然而知辛却承不起他的盛情了,摇着头道:“至于详说,贫僧就心有余而力不足了。我和寺中的其他人一样,虽然看过那本谈录,但它描述晦涩,涂改的痕迹也重,我等与它无缘,看来根本不知所云。”
李意阑的眼神再度落到了慈石上,边想边说:“我相信大师说的是实情,但谈录既然是失物,那么窃贼必定会藏得慎之又慎,寻常的打听基本不可能探出它的踪迹。所以我猜,如果大师要确定某个木作坊和谈录有所关联,势必需要在其中找到某些其他作坊里没有的东西,比如这块糊着泥巴的慈石,对吗?”
此人不仅武功高强,才思竟然也相当敏锐,事关慈悲寺的脸面,很多话知辛不便于主动告知,但要是对方主动来问,基于佛门的口戒他不会撒谎,知辛心里轻松了一些,欣赏地看了李意阑一眼,微笑着点了点头。
如此,他和大师的目的也算是殊途同归了,不知道有了这掌任十城寺庙的僧主相助,办起案来能不能有更多更快的突破?
李意阑将心思放回到发现上来,请教道:“在大师看来,慈石和谈录、白骨案之间联系是什么?”
知辛淡淡地道出了关键:“药发傀儡。”
李意阑在这方面是一说三不知,只能不停地问:“那是什么?”
知辛谦逊地说:“谈录失窃多年,对于当中的内容我又只是强记,不解其中深意,如今记忆或许已经不太准确了,大人的问题我尽力作答,但对或不对,就得请大人自行判断了。”

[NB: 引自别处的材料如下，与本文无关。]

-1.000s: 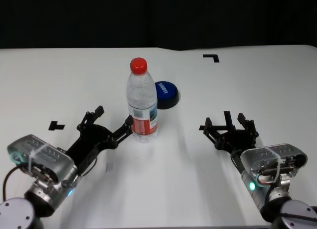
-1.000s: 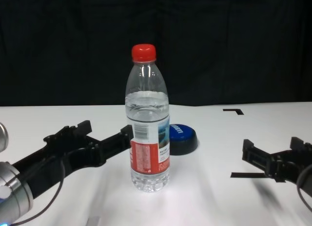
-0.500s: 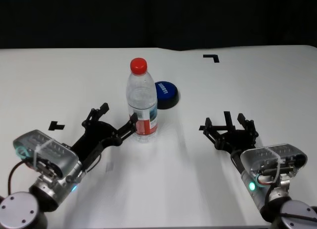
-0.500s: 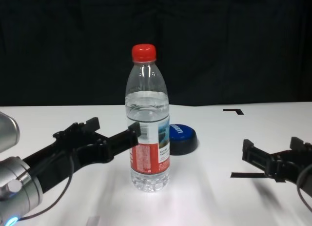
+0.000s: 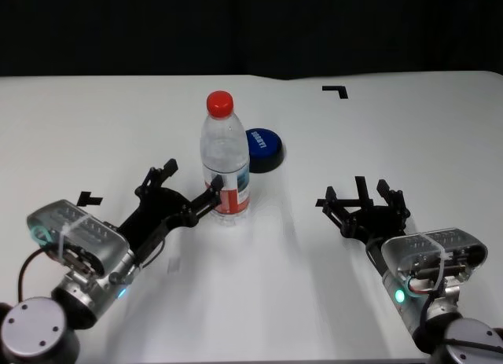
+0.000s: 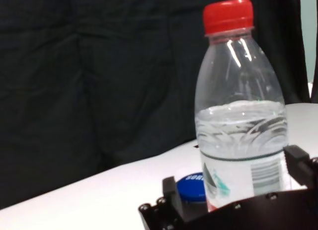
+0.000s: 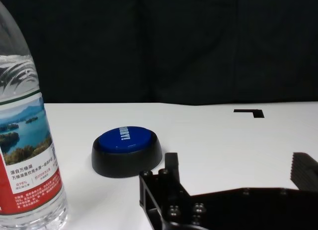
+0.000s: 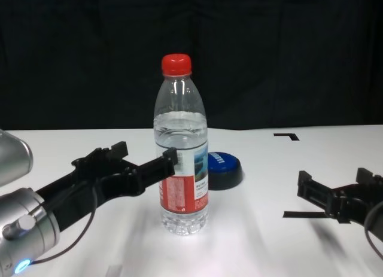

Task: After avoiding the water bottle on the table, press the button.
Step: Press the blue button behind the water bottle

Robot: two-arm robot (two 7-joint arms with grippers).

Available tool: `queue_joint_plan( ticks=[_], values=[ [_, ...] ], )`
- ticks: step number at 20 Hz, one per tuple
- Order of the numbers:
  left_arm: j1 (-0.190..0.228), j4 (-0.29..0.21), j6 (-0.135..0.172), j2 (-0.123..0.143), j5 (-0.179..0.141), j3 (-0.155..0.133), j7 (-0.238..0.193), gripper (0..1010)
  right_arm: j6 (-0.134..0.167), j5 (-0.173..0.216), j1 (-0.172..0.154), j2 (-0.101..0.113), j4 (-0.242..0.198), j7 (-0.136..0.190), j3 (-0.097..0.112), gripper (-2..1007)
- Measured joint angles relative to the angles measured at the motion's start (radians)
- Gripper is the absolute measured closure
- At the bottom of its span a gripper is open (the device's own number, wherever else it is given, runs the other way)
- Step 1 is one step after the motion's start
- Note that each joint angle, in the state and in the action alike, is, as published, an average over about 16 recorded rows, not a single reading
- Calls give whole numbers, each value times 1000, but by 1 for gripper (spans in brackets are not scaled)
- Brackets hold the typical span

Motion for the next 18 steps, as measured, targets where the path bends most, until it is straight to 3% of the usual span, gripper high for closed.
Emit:
queue_joint_plan(
  ticks=[18],
  values=[
    [-25, 20, -4, 2, -9, 15, -10, 7, 0, 0, 0, 0, 0, 0, 0, 2]
  ],
)
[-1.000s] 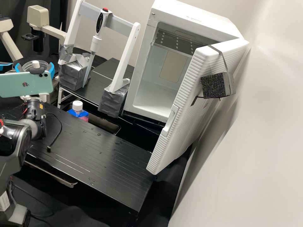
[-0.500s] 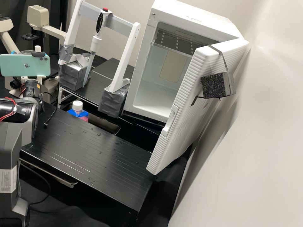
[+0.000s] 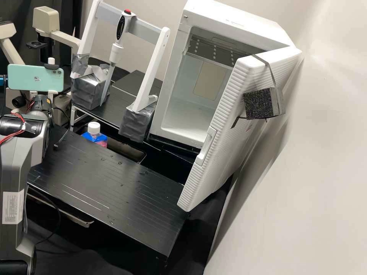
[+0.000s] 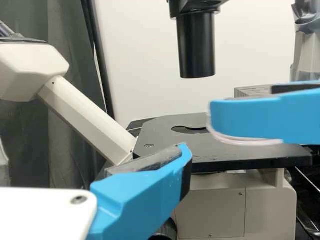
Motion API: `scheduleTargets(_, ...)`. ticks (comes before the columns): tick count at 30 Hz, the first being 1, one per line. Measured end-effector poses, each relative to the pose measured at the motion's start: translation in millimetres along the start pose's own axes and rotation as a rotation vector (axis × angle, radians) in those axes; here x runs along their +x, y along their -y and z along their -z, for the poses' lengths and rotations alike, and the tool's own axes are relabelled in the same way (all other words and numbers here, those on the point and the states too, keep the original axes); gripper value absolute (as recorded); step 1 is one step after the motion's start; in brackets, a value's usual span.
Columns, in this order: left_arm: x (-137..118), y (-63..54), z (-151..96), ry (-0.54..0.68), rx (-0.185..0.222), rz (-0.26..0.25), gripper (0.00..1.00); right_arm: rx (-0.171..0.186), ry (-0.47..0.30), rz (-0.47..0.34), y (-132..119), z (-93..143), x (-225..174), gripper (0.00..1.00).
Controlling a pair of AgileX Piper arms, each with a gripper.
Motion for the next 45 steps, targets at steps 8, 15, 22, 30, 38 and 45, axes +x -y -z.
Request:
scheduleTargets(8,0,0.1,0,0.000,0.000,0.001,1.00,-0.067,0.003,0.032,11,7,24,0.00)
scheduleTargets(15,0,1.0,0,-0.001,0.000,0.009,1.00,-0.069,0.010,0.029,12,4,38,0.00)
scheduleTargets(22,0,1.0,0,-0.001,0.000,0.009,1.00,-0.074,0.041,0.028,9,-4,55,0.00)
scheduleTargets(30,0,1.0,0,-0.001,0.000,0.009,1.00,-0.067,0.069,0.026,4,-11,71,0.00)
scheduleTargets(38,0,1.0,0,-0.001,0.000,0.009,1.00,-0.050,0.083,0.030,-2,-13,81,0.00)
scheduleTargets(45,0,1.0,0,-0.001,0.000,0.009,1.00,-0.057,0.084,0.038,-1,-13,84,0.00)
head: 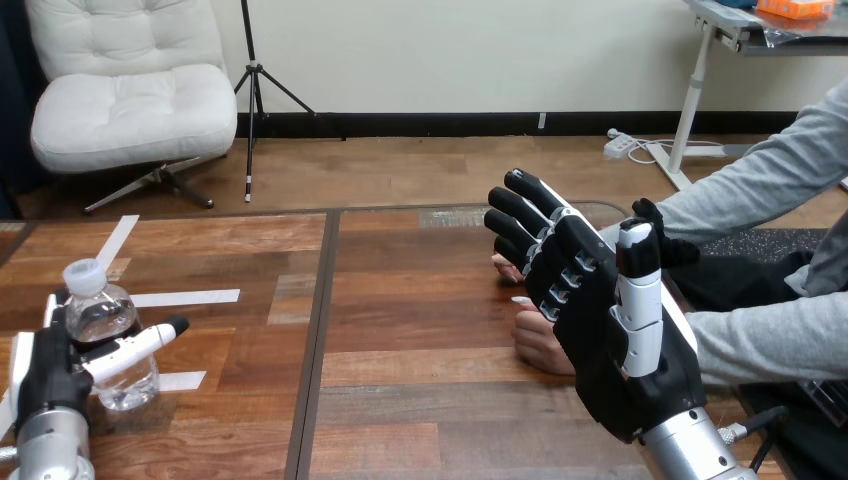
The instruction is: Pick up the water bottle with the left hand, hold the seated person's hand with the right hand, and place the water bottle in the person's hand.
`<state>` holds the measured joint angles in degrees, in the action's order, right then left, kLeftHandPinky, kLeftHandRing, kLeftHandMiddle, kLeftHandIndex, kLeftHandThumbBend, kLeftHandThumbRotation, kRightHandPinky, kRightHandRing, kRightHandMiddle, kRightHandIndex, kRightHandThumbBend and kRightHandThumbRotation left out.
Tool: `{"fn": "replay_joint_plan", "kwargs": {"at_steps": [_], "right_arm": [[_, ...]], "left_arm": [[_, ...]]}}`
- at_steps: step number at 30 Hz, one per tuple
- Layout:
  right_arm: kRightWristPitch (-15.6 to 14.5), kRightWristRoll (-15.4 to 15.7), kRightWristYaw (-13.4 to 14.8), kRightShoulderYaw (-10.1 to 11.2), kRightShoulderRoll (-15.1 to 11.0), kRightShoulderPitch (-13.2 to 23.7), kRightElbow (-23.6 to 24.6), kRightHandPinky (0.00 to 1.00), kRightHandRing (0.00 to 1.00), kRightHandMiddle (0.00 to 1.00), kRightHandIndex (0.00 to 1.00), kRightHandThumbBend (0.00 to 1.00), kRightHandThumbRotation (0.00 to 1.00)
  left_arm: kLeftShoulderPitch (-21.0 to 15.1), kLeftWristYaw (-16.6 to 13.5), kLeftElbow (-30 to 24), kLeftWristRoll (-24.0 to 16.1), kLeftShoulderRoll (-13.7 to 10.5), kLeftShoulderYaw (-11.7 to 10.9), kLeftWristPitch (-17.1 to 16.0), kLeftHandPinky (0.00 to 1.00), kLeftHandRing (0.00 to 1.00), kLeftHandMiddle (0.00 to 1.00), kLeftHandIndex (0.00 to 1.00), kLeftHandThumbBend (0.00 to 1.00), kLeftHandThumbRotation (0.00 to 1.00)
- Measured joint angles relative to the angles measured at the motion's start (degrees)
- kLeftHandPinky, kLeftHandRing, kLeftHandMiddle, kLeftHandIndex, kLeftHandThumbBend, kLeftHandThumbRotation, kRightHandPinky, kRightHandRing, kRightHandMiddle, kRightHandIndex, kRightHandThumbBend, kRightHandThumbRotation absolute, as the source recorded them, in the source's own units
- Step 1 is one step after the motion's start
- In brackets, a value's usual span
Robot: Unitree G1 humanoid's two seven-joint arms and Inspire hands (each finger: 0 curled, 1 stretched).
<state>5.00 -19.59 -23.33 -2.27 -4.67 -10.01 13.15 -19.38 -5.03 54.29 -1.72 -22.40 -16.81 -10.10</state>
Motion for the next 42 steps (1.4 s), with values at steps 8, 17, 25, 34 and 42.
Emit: {"fn": "replay_joint_plan", "kwargs": {"at_steps": [8,17,25,34,42], "right_arm": [[0.0,0.0,0.0,0.0,0.0,0.0,0.0,0.99,0.93,0.92,0.91,0.81,1.0],[0.0,0.0,0.0,0.0,0.0,0.0,0.0,0.99,0.93,0.92,0.91,0.83,1.0],[0.0,0.0,0.0,0.0,0.0,0.0,0.0,0.99,0.94,0.92,0.91,0.82,1.0],[0.0,0.0,0.0,0.0,0.1,0.0,0.0,1.0,0.94,0.92,0.91,0.82,1.0],[0.0,0.0,0.0,0.0,0.1,0.0,0.0,1.0,0.94,0.92,0.91,0.83,1.0]], "left_arm": [[-0.2,-1.8,0.0,1.9,0.0,-0.6,0.2,0.56,0.63,0.66,0.66,0.84,0.01],[-0.1,-5.5,-0.1,1.3,0.1,0.0,0.2,0.38,0.44,0.49,0.5,0.76,0.0],[0.3,-7.0,-0.8,0.8,0.1,0.4,0.1,0.35,0.4,0.46,0.46,0.76,0.0],[0.4,-7.4,-1.3,0.1,0.1,0.6,0.1,0.36,0.41,0.46,0.46,0.75,0.0],[0.8,-7.4,-1.5,-0.5,0.2,1.1,0.1,0.36,0.42,0.47,0.46,0.75,0.0]]}}
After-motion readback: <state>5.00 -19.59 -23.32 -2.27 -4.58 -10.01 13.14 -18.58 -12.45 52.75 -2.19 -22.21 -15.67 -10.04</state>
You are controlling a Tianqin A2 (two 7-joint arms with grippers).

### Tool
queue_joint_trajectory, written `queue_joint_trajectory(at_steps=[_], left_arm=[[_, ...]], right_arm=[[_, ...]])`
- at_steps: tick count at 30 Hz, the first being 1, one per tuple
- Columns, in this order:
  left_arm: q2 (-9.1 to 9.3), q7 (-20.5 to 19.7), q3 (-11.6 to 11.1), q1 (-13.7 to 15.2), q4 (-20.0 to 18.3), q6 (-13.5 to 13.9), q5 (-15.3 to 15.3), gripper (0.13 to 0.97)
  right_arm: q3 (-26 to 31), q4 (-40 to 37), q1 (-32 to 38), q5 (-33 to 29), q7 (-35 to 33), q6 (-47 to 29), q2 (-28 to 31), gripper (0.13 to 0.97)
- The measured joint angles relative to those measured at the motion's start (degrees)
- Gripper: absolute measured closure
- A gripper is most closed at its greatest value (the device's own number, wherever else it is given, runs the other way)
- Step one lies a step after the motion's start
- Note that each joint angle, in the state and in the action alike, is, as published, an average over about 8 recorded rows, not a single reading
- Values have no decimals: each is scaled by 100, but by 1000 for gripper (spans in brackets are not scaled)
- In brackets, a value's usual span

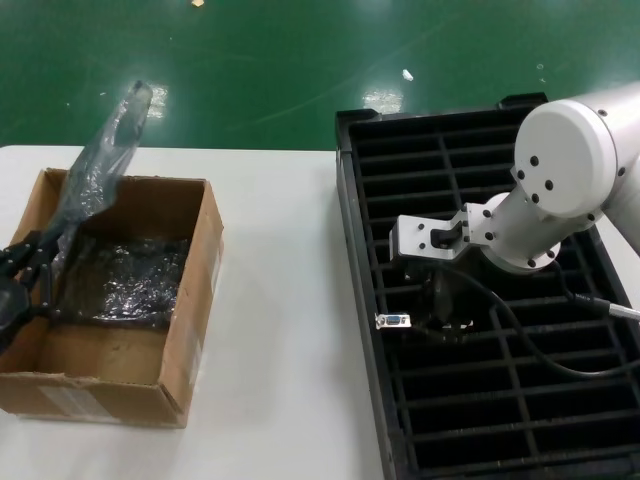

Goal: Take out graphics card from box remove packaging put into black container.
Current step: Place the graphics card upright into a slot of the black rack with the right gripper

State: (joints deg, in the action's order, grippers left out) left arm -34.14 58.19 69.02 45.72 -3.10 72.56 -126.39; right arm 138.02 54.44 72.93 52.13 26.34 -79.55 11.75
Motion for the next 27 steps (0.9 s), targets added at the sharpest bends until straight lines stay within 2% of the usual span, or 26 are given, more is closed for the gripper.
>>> queue_joint_trajectory(at_steps=[12, 23, 27], left_arm=[[-6, 19, -38, -69, -104, 45, -39, 958], [19, -35, -89, -221, -414, 130, -105, 958], [42, -114, -104, -322, -637, 134, -132, 958]], right_arm=[[-13, 77, -20, -14, 81, -99, 30, 907], [-86, 1106, -125, -114, 706, -541, 303, 849], [-158, 1494, -192, -121, 947, -690, 438, 789]])
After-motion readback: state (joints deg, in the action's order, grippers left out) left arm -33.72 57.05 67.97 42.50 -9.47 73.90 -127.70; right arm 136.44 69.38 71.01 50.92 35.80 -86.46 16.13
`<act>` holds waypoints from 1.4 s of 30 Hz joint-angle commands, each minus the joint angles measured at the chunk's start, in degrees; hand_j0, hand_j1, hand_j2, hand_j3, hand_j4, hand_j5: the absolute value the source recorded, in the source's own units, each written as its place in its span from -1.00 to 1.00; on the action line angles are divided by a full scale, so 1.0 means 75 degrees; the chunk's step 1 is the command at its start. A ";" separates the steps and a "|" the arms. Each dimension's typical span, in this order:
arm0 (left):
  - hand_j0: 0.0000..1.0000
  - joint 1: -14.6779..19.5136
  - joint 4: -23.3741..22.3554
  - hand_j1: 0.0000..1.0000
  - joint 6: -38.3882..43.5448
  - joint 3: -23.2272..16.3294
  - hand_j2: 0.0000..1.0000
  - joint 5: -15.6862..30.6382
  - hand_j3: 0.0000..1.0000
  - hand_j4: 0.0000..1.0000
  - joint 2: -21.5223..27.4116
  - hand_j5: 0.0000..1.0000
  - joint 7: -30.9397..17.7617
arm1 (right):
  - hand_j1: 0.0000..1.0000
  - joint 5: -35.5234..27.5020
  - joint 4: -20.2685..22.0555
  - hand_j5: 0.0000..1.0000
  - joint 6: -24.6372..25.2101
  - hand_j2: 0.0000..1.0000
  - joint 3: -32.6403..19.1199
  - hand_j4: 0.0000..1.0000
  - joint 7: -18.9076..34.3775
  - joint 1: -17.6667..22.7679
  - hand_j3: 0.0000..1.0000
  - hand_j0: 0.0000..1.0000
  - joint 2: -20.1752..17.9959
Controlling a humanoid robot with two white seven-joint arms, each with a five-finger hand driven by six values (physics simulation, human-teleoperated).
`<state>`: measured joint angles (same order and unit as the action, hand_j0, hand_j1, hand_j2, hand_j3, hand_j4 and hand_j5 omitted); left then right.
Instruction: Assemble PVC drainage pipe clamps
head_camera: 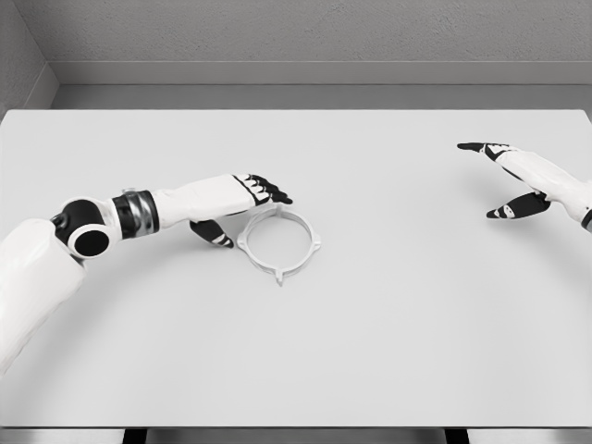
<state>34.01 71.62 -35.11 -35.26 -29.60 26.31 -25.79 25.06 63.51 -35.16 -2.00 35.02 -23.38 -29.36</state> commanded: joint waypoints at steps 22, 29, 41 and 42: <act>1.00 0.0023 0.0001 1.00 0.0015 0.0002 1.00 0.0032 1.00 1.00 -0.0180 1.00 0.0004 | 1.00 -0.0060 0.0028 1.00 0.0021 1.00 -0.0002 1.00 -0.0003 0.0047 1.00 1.00 -0.0011; 1.00 0.0305 0.0001 1.00 0.0015 0.0178 1.00 0.0103 1.00 1.00 0.0488 1.00 0.0005 | 1.00 -0.0060 0.0028 1.00 0.0021 1.00 -0.0002 1.00 -0.0003 0.0058 1.00 1.00 -0.0023; 1.00 0.0246 0.0916 1.00 0.0015 0.0518 1.00 0.0876 1.00 1.00 0.2492 1.00 0.0028 | 1.00 -0.0060 0.0028 1.00 0.0021 1.00 -0.0002 1.00 -0.0003 0.0059 1.00 1.00 -0.0023; 1.00 0.0234 0.0916 1.00 0.0015 0.0529 1.00 0.0876 1.00 1.00 0.2504 1.00 0.0028 | 1.00 -0.0060 0.0028 1.00 0.0021 1.00 -0.0002 1.00 -0.0003 0.0059 1.00 1.00 -0.0023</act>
<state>35.77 77.78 -35.12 -31.43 -23.63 43.98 -25.61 25.06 63.69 -35.16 -1.99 35.02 -22.94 -29.48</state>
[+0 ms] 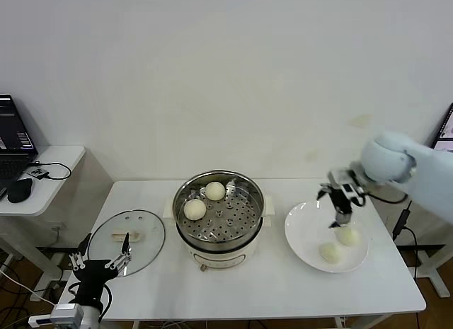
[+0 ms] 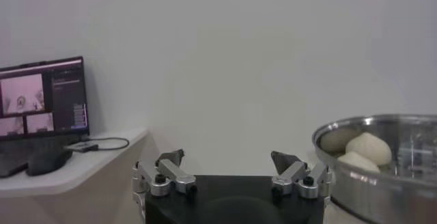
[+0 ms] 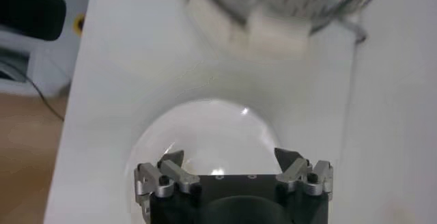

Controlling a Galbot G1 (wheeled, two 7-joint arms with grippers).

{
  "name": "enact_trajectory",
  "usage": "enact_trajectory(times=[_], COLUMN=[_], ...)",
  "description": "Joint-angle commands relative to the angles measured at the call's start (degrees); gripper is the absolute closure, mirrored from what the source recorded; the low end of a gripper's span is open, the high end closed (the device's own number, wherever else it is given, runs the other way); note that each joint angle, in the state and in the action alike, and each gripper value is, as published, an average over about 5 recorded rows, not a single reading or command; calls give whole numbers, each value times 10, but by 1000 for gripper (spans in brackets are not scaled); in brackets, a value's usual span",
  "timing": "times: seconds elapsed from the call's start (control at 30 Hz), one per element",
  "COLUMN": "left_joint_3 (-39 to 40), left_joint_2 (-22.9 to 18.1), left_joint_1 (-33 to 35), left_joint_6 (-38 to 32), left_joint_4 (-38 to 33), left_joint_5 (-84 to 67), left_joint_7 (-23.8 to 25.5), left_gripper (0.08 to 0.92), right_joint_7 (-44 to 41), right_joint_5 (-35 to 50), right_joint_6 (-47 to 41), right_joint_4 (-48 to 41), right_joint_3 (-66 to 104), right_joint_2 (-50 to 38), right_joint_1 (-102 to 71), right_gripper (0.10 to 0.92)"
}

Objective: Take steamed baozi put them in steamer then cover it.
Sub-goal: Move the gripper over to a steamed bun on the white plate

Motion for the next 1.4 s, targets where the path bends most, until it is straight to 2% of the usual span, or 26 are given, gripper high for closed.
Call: enact_trajectory(times=[0.03,0.73,1.4], left_joint_3=[4,-9,-14], left_joint_2=[-1,-2,-2], left_joint_1=[-1,-4,-8], left_joint_6=[0,0,0], left_joint_4=[6,19,19], left_joint_5=[8,7,7], left_joint_7=[-1,-1,-1], left_gripper=[177,177,177], right_joint_7=[-1,43,58], right_joint_5=[-108,-154,-154], right_joint_6=[47,57,46], right_joint_4=[-6,-134,-168], right_joint_3=[194,216,215], right_joint_2=[-68,57,115], right_joint_1=[-269,-302,-310], right_gripper=[203,202,217])
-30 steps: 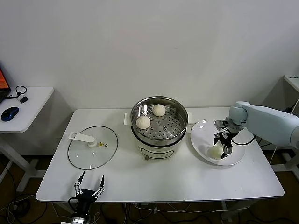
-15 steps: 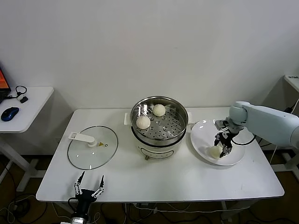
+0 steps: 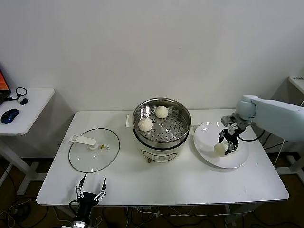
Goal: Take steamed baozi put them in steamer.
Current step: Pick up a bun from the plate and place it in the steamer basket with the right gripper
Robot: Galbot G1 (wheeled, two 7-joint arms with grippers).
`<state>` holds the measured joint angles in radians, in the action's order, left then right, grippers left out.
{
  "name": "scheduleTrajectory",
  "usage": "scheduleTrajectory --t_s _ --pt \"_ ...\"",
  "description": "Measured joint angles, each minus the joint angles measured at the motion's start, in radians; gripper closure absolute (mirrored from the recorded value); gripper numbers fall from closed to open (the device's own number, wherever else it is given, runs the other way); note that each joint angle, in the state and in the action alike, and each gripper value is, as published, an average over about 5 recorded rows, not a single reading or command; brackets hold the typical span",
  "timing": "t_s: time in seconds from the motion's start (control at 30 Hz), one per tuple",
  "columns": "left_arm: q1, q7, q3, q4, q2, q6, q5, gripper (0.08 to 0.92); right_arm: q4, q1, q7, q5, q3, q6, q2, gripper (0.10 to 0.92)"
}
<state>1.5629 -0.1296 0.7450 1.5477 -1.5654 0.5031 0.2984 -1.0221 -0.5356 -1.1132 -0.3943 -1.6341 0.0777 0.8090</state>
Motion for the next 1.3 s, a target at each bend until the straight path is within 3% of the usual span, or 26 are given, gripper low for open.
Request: scheduleTrajectory --t_s 0.63,1.3 --pt "0.002 0.0 -0.011 0.016 0.008 -0.001 0.002 0.177 -0.11 -0.407 0.001 -0.053 -0.132 0.343 0.125 0.389" --pt "0.007 0.003 -0.01 0.03 -0.019 -0.003 0.01 0.177 -0.032 -0.349 0.112 0.056 -0.091 0.701 0.412 0.354"
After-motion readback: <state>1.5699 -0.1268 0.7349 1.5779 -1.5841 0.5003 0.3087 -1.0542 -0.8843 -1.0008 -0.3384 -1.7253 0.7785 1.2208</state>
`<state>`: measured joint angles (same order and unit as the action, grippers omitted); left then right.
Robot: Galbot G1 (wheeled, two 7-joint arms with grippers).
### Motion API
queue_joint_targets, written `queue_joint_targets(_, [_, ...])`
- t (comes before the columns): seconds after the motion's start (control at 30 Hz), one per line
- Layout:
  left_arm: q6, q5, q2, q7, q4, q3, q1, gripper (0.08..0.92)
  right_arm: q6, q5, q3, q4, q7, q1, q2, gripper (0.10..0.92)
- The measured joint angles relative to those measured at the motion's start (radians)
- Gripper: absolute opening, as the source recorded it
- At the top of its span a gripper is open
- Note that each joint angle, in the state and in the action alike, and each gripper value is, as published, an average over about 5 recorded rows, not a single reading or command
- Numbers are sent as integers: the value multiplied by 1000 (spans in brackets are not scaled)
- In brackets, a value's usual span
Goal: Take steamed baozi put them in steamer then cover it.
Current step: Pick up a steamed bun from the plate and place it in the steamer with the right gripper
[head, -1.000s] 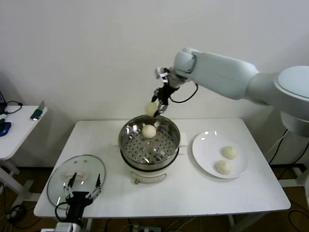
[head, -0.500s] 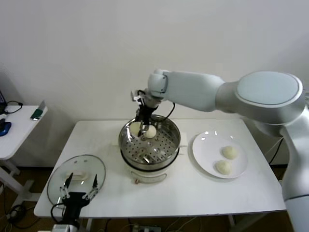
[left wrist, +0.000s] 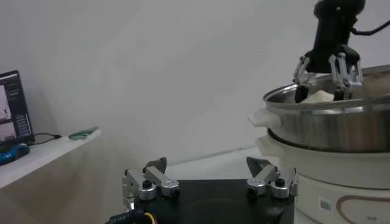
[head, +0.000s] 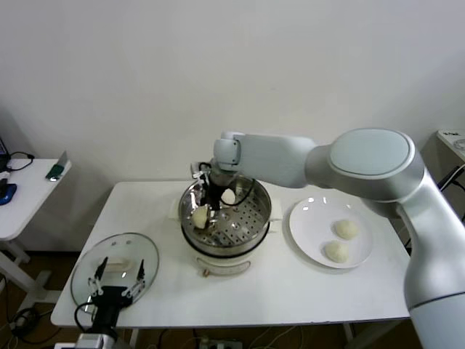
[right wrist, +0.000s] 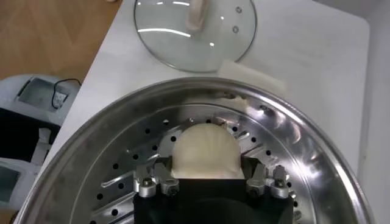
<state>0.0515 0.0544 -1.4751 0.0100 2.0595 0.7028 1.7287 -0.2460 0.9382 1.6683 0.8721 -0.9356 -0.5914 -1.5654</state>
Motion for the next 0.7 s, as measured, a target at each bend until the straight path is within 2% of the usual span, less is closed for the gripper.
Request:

他之前都叫自己“施主”,这会儿忽然又成了“大人”,也不知道是不是因为心中的怀疑,李意阑感觉忽然就被见了外,但碍于谈着正事不好跑题,只好暂时忽略了这个称谓,和气地道:“了解了,大师说就是。”
知辛:“大人看过木偶戏吗?”
李意阑:“少时看到过几次,怎么了?”
知辛:“那大人应该有些了解,所谓的木偶戏,不管戏种是否相同,基本的原理都是相通的。匠师雕刻出傀儡,以木头、铁丝等细物相牵,再由艺人提沉甩抖,操控傀儡做出动作。”
李意阑点头,示意他在听。
知辛继续道:“在民间,傀儡有四大类,杖头傀儡、悬丝傀儡、水傀儡和肉傀儡,但谈录里面提到了第五种,药发傀儡。”